- _Task brief_: Copy, word for word, the opening line of the data and each line after it until the line that contains "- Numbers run", which is included. Leave the pictures out.

*** Begin section ***

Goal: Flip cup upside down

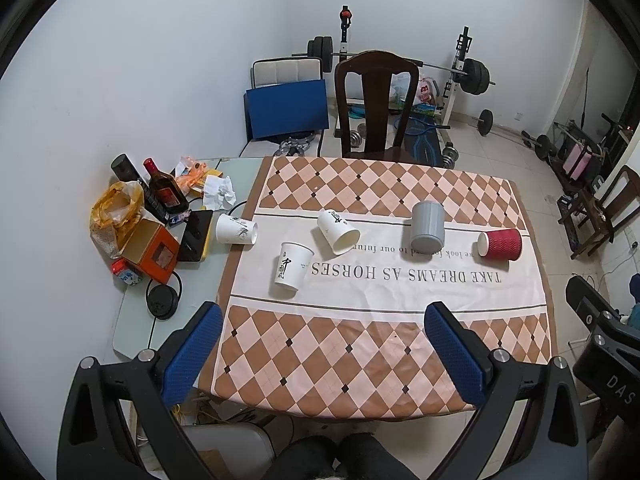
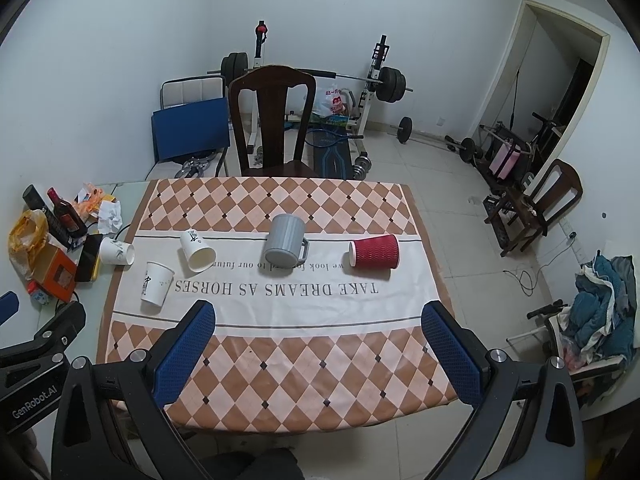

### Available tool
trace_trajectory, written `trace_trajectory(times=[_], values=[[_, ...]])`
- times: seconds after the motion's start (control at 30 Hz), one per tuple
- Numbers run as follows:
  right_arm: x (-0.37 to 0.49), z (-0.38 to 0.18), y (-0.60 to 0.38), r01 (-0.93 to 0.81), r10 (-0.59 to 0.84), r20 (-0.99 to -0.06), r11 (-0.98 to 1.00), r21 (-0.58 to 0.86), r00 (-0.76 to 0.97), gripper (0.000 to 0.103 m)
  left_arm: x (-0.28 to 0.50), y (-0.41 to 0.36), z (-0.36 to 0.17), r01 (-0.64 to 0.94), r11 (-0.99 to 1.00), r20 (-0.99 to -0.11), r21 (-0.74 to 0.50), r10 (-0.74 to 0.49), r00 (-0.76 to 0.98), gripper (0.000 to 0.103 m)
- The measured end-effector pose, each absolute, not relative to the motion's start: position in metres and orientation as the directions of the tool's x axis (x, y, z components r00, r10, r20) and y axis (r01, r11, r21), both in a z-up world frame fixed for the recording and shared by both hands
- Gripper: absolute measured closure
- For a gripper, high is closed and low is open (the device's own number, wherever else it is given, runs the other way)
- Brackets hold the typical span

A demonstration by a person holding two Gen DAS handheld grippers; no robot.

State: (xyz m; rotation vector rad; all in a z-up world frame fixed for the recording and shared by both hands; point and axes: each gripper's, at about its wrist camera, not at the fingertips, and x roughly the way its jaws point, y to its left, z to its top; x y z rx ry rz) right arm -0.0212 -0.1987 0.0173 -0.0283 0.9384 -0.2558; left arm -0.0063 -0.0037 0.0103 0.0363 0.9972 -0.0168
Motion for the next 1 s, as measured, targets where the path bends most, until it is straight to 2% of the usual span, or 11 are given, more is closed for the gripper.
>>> trace_trajectory(times=[1.0], values=[[-0.022, 0.026, -0.203, 0.206, -0.236, -0.786, 0.968, -0.141, 0.572, 0.0, -0.008, -0.006, 0.013, 0.032, 0.999, -0.837, 0.017, -0.003, 0.547, 0.0]])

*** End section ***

- _Your solution_:
Goal: Flip cup upside down


### Available tool
trace_trajectory, written `trace_trajectory(times=[_], values=[[_, ...]])`
- times: seconds after the motion's start (control at 30 Hz), one per tuple
- Numbers run as follows:

This concludes the response.